From variable project funding to fixed funding of value streams


Funding of projects and capitalisation of investment is well established in our industrial economy. For physical infrastructure it works well. Initial high cost of buying or building a complicated machine is amortised across its working life. This smoothes profitability accounting and tax receipts. A fraction of every machine’s cost is attributed across millions of widgets manufactured over time. Our accounting rules are designed to encourage periodic investment.


However In the age of digital the means of production has changed.  Every company is now an IT business – your digital services define your proposition. Constant investment at scale is needed to maintain competitive advantage, reduce waste, avoid cyber threats and satisfy new regulation. To control your destiny you need to continually improve your software. The industrial mindset of “I’ll build it once, then run it for years” – no longer applies.


On average, large IT projects run 45 percent over budget and 7 percent over time while delivering 56 percent less value than predicted – McKinsey, 2012

When speaking to CFOs about moving to fixed funding of value streams I have found an effective conversation to be:


“I promise we’ll never overspend again and I’ll give you a feedback loop on the value achieved by the investment once a month”

So far I’ve never met a CFO who disagrees with that.  


Last week the Finance team in a major corporate shared with us their approach for making such a transition, in 5 steps.


  1. Identify the long lived ‘value streams’
  2. Establish cost centres for value streams in the accounting system
  3. Move people & other costs into these cost centres
    (without Line-Mgt changes)
  4. Determine value stream budgets with Value Stream Leadership
  5. At mid/end-year review progress, if adjustment is justified by changed context then agree updates to 3 & 4

Achieving these 5 steps requires a high level of collaboration between the Finance, Ways of Working, and Delivery leadership (Value Streams).

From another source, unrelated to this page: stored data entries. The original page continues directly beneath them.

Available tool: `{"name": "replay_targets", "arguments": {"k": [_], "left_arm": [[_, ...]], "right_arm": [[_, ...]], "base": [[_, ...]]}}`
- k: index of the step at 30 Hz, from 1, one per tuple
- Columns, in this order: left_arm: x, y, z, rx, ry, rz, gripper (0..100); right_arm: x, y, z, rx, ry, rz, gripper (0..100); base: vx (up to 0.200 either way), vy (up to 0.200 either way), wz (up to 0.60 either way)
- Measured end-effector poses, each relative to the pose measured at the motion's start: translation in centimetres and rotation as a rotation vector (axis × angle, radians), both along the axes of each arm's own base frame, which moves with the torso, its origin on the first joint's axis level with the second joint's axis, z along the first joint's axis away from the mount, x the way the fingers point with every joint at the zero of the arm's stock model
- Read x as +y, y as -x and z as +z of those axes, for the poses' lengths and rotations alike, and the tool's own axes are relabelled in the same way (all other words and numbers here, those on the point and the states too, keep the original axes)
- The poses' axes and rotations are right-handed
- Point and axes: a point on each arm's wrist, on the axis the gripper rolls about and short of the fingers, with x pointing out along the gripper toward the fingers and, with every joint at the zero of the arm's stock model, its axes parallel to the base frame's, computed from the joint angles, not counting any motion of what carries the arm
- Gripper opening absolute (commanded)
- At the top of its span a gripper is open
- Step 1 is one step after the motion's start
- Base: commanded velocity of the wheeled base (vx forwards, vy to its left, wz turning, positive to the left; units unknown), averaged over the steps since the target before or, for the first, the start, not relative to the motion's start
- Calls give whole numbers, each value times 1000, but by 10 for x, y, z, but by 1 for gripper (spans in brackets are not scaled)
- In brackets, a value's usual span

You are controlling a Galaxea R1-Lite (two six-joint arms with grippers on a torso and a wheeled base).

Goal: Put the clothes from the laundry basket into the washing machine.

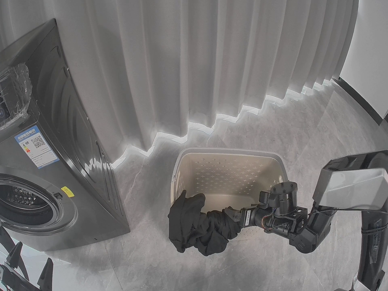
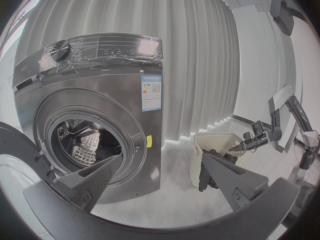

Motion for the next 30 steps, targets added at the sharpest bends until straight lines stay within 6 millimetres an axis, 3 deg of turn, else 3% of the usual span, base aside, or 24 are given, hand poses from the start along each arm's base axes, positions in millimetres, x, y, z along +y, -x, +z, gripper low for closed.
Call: {"name": "replay_targets", "arguments": {"k": [8, 26, 27, 30], "left_arm": [[0, 0, 0, 0, 0, 1, 100], [0, 0, 0, 0, -1, 0, 100], [0, 0, 0, 0, -1, 0, 100], [0, 0, 0, 0, -1, 0, 100]], "right_arm": [[15, -14, -15, -13, 0, 2, 100], [26, -18, -43, 19, 25, 23, 100], [27, -18, -43, 21, 26, 24, 0], [28, -17, -44, 22, 29, 26, 0]], "base": [[0, 0, 0], [0, 0, 0], [0, 0, 0], [0, 0, 0]]}}
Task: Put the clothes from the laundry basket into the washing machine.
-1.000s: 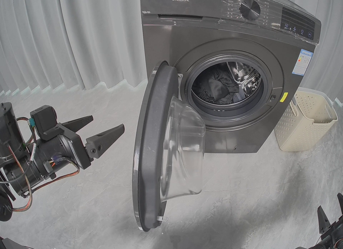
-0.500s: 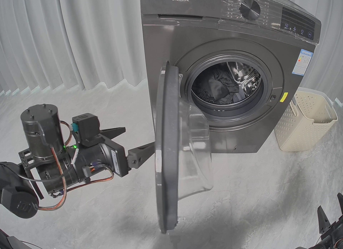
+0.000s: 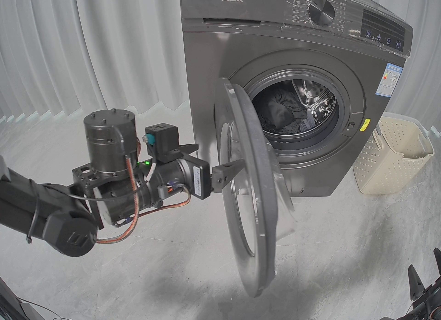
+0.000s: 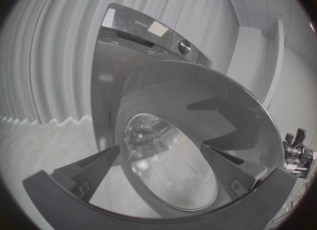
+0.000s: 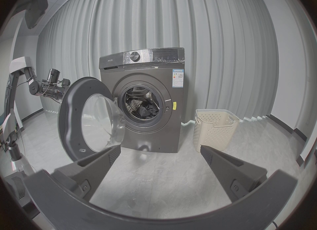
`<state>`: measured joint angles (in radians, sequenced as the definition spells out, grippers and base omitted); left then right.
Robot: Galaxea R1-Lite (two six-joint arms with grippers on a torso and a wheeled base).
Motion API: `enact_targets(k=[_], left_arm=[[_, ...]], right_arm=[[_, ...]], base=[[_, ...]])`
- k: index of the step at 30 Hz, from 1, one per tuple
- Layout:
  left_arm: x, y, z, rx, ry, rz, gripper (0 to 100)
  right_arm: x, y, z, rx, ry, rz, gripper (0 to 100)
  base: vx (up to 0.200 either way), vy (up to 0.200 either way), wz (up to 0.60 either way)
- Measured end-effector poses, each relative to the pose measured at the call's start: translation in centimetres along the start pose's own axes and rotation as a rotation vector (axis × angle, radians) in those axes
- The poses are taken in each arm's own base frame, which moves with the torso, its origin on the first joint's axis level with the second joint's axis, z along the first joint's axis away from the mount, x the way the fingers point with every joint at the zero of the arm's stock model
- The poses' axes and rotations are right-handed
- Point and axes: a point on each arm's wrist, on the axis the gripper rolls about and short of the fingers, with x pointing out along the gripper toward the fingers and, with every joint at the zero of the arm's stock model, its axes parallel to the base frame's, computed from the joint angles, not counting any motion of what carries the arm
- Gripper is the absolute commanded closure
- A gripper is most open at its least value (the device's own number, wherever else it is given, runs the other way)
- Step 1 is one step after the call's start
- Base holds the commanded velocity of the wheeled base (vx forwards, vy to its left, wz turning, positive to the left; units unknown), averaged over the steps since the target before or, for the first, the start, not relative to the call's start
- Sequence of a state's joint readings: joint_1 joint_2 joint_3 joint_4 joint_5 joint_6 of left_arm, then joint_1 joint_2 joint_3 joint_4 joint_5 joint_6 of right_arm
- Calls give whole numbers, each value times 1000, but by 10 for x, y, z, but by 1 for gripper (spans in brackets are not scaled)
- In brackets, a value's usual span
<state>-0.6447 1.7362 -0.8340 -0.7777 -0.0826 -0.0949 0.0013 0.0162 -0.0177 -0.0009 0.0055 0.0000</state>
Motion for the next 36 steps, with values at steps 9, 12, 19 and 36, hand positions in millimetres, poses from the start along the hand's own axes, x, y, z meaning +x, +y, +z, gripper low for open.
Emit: enact_targets(k=[9, 12, 19, 36], left_arm=[[36, -4, 0, -36, -22, -13, 0], [40, -5, -4, -43, -17, -11, 0], [49, -5, -1, -44, -30, -4, 0], [105, -5, 5, -100, -106, -5, 0]], right_arm=[[0, 0, 0, 1, 0, 0, 0], [0, 0, 0, 1, 0, 0, 0], [0, 0, 0, 2, 0, 0, 0], [0, 0, 0, 2, 0, 0, 0]], base=[[0, 0, 0], [0, 0, 0], [0, 0, 0], [0, 0, 0]])
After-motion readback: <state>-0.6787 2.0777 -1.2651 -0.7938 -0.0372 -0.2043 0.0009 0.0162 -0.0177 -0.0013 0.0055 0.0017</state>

When making such changes it is helpful to avoid overly granular value streams. In this case, for a firm with a market capitalisation of $12bn and around 100,000 employees, around 100 value streams were chosen. Value stream size varies – from 2 x ‘pizza sized’ teams, up to much larger.  



There is no secondary/shadow Project accounting system. There is no administration of rate cards, time recording, reconciliation and regular requests for more money.  


Cost is simply not a variable. Prioritisation of work is the variable. Value Stream Leads have long term accountability to generate value for their stakeholders and are empowered to prioritise, within enterprise guard rails, to maximise enterprise outcomes. Risk and regulatory policy must be supported.


If a Value Stream Lead believes there is a case for changing their capacity envelope, the implication will (mostly) be on their peers. Which Value Stream can offer up the relevant skills to help, what will be the implications of that overall, will the potential gain outweigh the potential loss through disruption of flow and context switching? Value Stream Leads discuss with each other and the Value Realisation Office. A mid-year adjustment (5) allows for financial movement if necessary, however in practice in this organisation little has been required. 


Infrastructure / Platform / shared service Value Streams


Use of an IT Cost Transparency tool to slice accounting data from cost centres using consumption metrics enables monthly ‘Show Back’ reports. This enables Value Stream Leads to be held to account for underlying costs they drive –  such as Cloud Hosting or centralised Data Services.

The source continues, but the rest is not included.